> WORK ITEM:
The answer should hold nothing but the lines from the one with "Mark point(s) on the teal" through the end of the listing below, each exactly as written.

> EXTRACTED RECORDS:
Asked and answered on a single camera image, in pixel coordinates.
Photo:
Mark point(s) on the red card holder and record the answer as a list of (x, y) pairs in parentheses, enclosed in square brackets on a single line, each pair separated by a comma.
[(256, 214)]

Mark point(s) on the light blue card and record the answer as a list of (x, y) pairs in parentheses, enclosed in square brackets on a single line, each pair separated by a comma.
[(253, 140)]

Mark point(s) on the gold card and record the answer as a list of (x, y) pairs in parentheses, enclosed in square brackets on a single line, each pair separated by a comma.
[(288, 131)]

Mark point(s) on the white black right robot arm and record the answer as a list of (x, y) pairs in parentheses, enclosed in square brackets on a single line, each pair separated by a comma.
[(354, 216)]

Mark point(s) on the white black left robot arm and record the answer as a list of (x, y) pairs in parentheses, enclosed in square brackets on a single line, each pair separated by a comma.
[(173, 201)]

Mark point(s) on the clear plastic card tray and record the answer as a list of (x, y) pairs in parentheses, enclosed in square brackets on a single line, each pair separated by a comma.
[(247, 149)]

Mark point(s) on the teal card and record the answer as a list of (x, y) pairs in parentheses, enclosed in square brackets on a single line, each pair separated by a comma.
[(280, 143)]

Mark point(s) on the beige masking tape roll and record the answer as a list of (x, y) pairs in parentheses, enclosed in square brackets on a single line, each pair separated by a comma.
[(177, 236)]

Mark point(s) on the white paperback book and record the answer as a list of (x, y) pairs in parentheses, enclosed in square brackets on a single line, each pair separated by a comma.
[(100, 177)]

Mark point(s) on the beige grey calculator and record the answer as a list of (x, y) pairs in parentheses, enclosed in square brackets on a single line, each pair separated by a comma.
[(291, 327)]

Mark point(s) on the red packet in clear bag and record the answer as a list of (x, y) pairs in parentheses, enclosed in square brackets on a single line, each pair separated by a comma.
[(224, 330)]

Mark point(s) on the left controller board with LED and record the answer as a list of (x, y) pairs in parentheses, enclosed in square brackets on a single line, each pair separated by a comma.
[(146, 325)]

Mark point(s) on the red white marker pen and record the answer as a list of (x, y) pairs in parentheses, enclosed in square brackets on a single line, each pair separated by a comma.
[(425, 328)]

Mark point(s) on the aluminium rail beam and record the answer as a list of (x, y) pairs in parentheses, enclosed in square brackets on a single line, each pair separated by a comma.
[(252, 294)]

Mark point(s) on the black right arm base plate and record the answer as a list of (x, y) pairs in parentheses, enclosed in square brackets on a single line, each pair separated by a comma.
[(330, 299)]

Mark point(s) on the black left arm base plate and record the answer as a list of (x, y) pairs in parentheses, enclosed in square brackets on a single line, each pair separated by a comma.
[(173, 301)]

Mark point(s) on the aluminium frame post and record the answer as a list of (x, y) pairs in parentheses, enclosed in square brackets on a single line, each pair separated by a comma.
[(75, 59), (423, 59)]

> FINISHED EXERCISE:
Mark point(s) on the teal card and record the answer as a list of (x, y) pairs in parentheses, enclosed in square brackets on a single line, each pair separated by a comma.
[(280, 143)]

Mark point(s) on the beige masking tape roll and record the answer as a list of (x, y) pairs in parentheses, enclosed in square brackets on a single line, each pair separated by a comma.
[(177, 236)]

Mark point(s) on the white paperback book and record the answer as a list of (x, y) pairs in parentheses, enclosed in square brackets on a single line, each pair separated by a comma.
[(100, 177)]

Mark point(s) on the beige grey calculator and record the answer as a list of (x, y) pairs in parentheses, enclosed in square brackets on a single line, each pair separated by a comma.
[(291, 327)]

Mark point(s) on the red packet in clear bag and record the answer as a list of (x, y) pairs in parentheses, enclosed in square brackets on a single line, each pair separated by a comma.
[(224, 330)]

Mark point(s) on the left controller board with LED and record the answer as a list of (x, y) pairs in parentheses, enclosed in square brackets on a single line, each pair separated by a comma.
[(146, 325)]

Mark point(s) on the red white marker pen and record the answer as a list of (x, y) pairs in parentheses, enclosed in square brackets on a single line, each pair separated by a comma.
[(425, 328)]

Mark point(s) on the aluminium rail beam and record the answer as a list of (x, y) pairs in parentheses, enclosed in square brackets on a single line, each pair separated by a comma.
[(252, 294)]

Mark point(s) on the black right arm base plate and record the answer as a list of (x, y) pairs in parentheses, enclosed in square brackets on a single line, each pair separated by a comma.
[(330, 299)]

Mark point(s) on the black left arm base plate and record the answer as a list of (x, y) pairs in parentheses, enclosed in square brackets on a single line, each pair separated by a comma.
[(173, 301)]

Mark point(s) on the aluminium frame post and record the answer as a list of (x, y) pairs in parentheses, enclosed in square brackets on a single line, each pair separated by a comma.
[(75, 59), (423, 59)]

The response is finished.